Are they really as hazardous as some claim, or is everything just a misperception? Let's clarify the situation.
Hello, Doctor DogI've always considered pit bull terriers to be one of my favourite dog breeds.
I'm thinking about getting a large dog now that I have the room for one. But my mother-in-law is appalled. She described them as "unpredictable killing machines with jaws that lock like a vice
Dr. Dog's Response: Good owners raise good dogs, even Pit Bull Terriers.
Welcome to the century's biggest dog controversy. I don't get along well with your mother-in-law.
(Ideally one without rawhide, as those make my stomach uncomfortable.) When raised by careful owners, pit bull terriers may be wonderful family dogs.
Here are some details. Pit bull terriers were to blame for nearly 65% of all fatal dog attacks in the US between 2005 and 2017. The English bull-baiting dog,
which was bred to lure huge game animals like bulls and bears, is the ancestor of pit bulls. Later, to produce a more athletic breed, some of them were crossed with terriers.

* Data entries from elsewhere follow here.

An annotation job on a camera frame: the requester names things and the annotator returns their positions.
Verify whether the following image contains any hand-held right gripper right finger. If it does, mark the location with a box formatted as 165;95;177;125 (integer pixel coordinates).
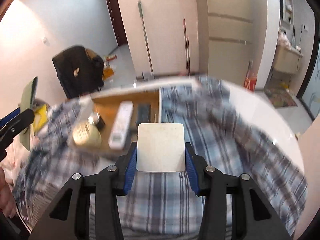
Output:
184;142;292;240

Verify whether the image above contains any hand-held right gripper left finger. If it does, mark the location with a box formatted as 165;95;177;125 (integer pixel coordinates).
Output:
29;141;138;240

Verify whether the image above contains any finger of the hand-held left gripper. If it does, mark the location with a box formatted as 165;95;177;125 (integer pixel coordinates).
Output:
0;109;35;162
0;107;22;128

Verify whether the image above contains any green card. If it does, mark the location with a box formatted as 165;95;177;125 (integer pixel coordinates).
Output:
19;76;38;152

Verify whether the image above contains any white square tile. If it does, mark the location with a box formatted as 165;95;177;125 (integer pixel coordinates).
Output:
136;123;187;173

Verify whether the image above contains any white remote control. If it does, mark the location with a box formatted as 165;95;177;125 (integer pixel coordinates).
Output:
109;101;134;150

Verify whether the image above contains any grey box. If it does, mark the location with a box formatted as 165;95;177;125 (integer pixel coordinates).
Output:
136;102;152;125

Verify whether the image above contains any shallow cardboard box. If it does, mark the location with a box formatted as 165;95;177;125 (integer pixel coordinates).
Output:
67;90;162;155

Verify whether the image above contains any person's left hand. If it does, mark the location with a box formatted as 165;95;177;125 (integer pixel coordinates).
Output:
0;166;16;218

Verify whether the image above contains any yellow bag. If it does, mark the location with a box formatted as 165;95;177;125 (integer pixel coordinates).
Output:
31;104;48;133

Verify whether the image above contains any white plastic bag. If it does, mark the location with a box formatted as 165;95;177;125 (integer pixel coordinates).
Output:
4;130;33;183

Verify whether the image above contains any blue plaid blanket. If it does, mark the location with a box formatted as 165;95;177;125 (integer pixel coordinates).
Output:
14;76;309;240

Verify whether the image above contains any small black box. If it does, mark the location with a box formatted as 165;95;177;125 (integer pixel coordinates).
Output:
87;112;105;130

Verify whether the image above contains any round cream tin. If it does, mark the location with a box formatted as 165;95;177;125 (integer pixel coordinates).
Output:
72;121;102;147

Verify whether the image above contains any black bag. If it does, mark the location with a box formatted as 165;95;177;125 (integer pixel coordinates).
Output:
52;45;104;99

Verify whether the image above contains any orange bag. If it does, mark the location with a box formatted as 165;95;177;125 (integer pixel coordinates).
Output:
102;54;117;81

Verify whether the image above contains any red paper bag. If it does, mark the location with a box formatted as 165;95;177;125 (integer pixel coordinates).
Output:
244;60;258;91

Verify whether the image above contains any patterned floor mat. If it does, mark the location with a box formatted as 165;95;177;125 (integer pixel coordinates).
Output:
264;87;298;108

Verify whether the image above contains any red stick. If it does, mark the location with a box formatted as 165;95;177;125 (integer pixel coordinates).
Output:
183;17;191;76

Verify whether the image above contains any brown door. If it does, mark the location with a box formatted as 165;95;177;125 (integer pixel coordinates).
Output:
105;0;129;47

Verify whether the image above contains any cream counter cabinet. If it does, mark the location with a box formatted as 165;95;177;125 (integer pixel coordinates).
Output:
272;42;303;75

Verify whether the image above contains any dark-framed glass door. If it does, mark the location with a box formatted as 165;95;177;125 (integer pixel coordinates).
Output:
297;30;320;120

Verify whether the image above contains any white wardrobe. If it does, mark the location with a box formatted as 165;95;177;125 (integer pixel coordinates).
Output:
205;0;268;80

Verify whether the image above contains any wall shelf niche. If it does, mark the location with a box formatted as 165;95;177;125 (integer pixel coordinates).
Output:
282;0;295;25

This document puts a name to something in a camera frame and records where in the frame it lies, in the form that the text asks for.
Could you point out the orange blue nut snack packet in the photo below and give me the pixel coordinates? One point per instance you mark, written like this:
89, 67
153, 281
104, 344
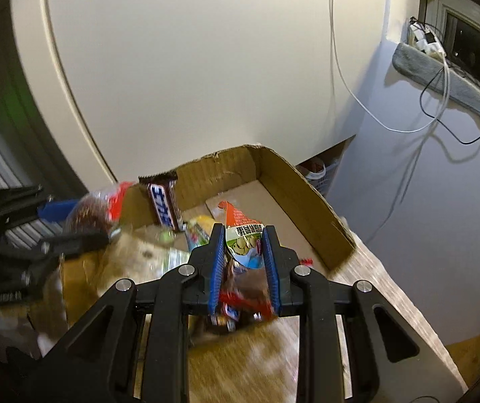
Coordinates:
242, 235

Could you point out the grey ribbed panel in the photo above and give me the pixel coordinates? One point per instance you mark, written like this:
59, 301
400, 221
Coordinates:
5, 172

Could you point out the white power strip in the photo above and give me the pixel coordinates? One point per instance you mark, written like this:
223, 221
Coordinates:
426, 42

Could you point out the pale green snack packet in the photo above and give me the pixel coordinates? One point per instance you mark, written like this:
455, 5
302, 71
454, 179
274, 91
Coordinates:
156, 256

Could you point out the checked tablecloth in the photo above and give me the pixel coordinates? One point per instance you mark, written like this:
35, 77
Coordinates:
244, 365

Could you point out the grey cloth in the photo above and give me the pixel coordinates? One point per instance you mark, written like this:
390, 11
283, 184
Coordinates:
454, 84

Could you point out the orange box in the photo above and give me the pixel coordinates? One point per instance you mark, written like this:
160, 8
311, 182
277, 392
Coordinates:
470, 352

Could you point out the small red candy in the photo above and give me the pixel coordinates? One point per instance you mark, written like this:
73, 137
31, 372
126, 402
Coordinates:
306, 261

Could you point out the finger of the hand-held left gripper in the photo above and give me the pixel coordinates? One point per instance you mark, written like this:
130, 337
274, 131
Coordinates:
57, 210
76, 241

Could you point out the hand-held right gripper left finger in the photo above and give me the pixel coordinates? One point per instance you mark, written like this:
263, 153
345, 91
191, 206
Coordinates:
217, 268

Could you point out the clear bag brown snack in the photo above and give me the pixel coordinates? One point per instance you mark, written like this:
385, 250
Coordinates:
91, 214

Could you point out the window frame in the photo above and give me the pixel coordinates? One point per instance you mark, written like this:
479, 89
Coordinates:
475, 29

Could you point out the cardboard box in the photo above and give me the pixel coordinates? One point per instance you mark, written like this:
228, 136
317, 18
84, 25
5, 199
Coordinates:
290, 201

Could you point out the brown chocolate bar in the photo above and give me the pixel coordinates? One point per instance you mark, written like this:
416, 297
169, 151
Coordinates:
162, 208

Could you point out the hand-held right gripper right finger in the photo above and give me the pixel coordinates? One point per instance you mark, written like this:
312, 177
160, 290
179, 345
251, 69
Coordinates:
271, 268

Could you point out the white wardrobe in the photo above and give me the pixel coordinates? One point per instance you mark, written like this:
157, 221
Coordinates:
202, 50

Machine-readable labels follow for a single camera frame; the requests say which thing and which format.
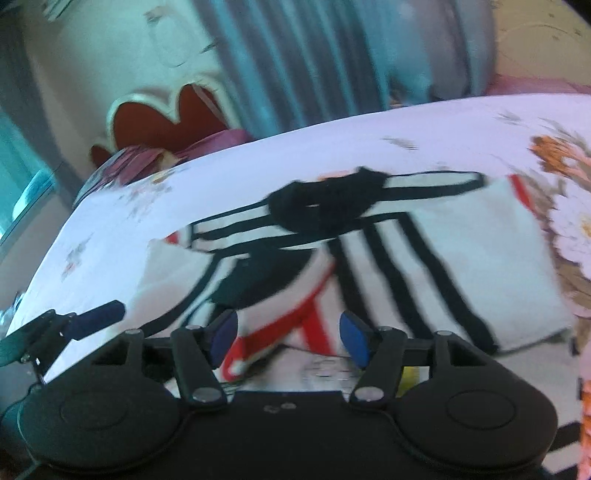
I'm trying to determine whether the striped knit sweater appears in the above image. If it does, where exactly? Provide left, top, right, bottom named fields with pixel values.
left=142, top=166, right=574, bottom=385

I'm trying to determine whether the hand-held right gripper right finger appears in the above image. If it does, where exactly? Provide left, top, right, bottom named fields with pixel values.
left=339, top=311, right=493, bottom=409

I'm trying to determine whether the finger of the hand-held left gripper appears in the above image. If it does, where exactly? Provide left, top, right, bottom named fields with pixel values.
left=65, top=300, right=127, bottom=340

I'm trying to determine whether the pink bed cover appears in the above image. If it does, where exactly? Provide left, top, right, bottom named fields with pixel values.
left=487, top=73, right=591, bottom=97

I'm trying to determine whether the blue grey curtain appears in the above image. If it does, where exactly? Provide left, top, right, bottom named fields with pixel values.
left=191, top=0, right=497, bottom=136

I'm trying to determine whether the cream headboard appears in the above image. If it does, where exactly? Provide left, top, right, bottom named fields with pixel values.
left=492, top=0, right=591, bottom=93

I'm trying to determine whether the red headboard with white trim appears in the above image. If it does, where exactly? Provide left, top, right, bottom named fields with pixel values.
left=89, top=80, right=242, bottom=168

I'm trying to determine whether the floral bed sheet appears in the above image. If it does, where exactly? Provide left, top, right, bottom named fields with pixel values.
left=6, top=92, right=591, bottom=480

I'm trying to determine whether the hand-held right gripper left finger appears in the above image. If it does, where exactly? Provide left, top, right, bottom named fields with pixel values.
left=90, top=309, right=239, bottom=409

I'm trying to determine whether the glass window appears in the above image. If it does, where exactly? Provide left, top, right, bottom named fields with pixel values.
left=0, top=108, right=60, bottom=247

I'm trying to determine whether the pink pillow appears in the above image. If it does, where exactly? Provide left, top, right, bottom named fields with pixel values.
left=76, top=128, right=254, bottom=204

Then, two distinct uses for these smaller, more agile pit bull terriers were developed.
Some were bred for work or companionship, while some were designed to fight other dogs. Does that imply that some pit bulls have a predisposition to aggression?

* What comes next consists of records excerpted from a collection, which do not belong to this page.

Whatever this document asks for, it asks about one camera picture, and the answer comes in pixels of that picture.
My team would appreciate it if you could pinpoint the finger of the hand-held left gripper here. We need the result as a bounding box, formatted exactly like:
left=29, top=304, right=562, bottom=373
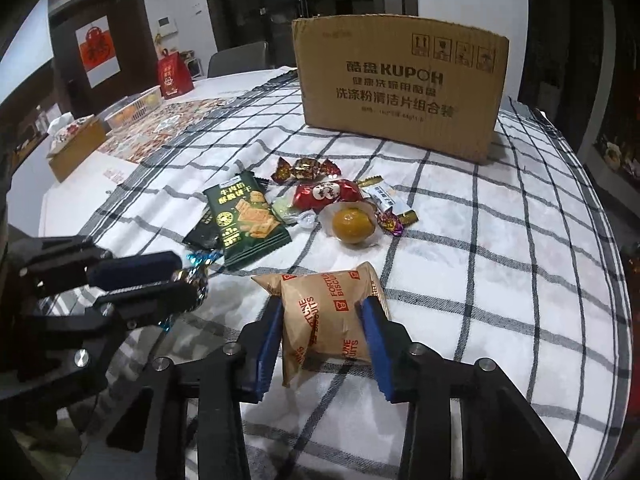
left=30, top=280, right=207, bottom=386
left=10, top=235, right=183, bottom=293

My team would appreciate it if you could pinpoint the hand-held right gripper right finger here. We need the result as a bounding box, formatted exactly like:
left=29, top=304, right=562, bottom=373
left=355, top=297, right=583, bottom=480

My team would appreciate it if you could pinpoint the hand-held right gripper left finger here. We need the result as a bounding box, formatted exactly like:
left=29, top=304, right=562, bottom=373
left=65, top=296, right=286, bottom=480

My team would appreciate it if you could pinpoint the blue foil candy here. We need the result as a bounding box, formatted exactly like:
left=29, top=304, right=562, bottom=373
left=161, top=249, right=223, bottom=333

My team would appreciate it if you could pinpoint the tan biscuit packet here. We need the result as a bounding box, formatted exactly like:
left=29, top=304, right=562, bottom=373
left=250, top=261, right=392, bottom=388

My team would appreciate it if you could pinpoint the light green candy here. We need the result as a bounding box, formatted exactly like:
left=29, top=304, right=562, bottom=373
left=270, top=195, right=318, bottom=229

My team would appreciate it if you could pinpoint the red gold candy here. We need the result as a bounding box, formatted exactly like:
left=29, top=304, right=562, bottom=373
left=271, top=155, right=342, bottom=184

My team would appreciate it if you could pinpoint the brown cardboard box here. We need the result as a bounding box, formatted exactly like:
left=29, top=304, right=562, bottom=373
left=291, top=12, right=511, bottom=165

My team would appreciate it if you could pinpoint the black snack packet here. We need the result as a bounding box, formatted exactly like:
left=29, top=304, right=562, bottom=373
left=182, top=207, right=227, bottom=252

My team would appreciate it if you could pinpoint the green cracker packet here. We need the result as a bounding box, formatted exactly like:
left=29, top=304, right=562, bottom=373
left=202, top=171, right=292, bottom=268

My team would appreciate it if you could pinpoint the tan tissue box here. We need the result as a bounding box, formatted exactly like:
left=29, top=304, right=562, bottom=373
left=46, top=115, right=109, bottom=183

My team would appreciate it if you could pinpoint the purple foil candy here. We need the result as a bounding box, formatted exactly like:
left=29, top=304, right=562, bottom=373
left=376, top=210, right=406, bottom=237

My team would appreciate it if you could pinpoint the orange pastry in clear wrapper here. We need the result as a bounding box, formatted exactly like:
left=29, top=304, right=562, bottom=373
left=320, top=202, right=379, bottom=247

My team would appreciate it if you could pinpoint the colourful patterned mat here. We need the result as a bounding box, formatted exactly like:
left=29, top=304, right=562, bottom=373
left=95, top=94, right=242, bottom=164

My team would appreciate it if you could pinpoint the white black checked tablecloth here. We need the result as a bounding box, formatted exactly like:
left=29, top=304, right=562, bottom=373
left=75, top=66, right=633, bottom=480

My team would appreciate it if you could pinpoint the white gold snack bar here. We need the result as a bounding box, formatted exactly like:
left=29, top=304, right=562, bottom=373
left=356, top=175, right=421, bottom=225

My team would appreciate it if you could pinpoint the white plastic basket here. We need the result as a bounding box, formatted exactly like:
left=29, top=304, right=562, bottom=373
left=104, top=85, right=164, bottom=131

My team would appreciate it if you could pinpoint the red snack packet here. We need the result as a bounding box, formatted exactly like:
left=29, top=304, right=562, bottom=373
left=292, top=178, right=362, bottom=212

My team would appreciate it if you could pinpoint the red gift bag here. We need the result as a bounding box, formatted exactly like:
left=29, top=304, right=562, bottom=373
left=157, top=50, right=195, bottom=99

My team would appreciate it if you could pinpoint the red white door poster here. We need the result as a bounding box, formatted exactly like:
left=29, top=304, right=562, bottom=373
left=75, top=15, right=121, bottom=87

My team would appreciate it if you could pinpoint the grey chair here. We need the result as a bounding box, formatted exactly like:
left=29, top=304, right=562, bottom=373
left=207, top=41, right=271, bottom=79

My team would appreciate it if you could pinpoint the dark wooden door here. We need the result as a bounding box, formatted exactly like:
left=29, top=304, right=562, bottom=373
left=49, top=0, right=162, bottom=117

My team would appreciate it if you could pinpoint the dark glass cabinet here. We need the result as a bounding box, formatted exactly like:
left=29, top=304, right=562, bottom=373
left=200, top=0, right=419, bottom=69

Nope. Dogs who were hostile towards handlers were excluded from breeding programmes since even canines used for fighting had to be manageable by humans.
Nowadays, many dogs are kept for uses other than the ones for which they were initially developed. Look at me, please.
I'm a golden retriever, and during hunting season, my forefathers had the duty of retrieving game. I've only ever brought back my favourite tennis ball.
Although it's impossible to predict with certainty whatever personality qualities a puppy will acquire, no breed is inherently sweet or frightening.
In addition, a dog's environment has just as much of an impact on their temperament as do their genes. Even a dog with a hereditary propensity to responding aggressively towards other dogs,
for instance, can be educated early on to play well with others, averting future hostility before it occurs.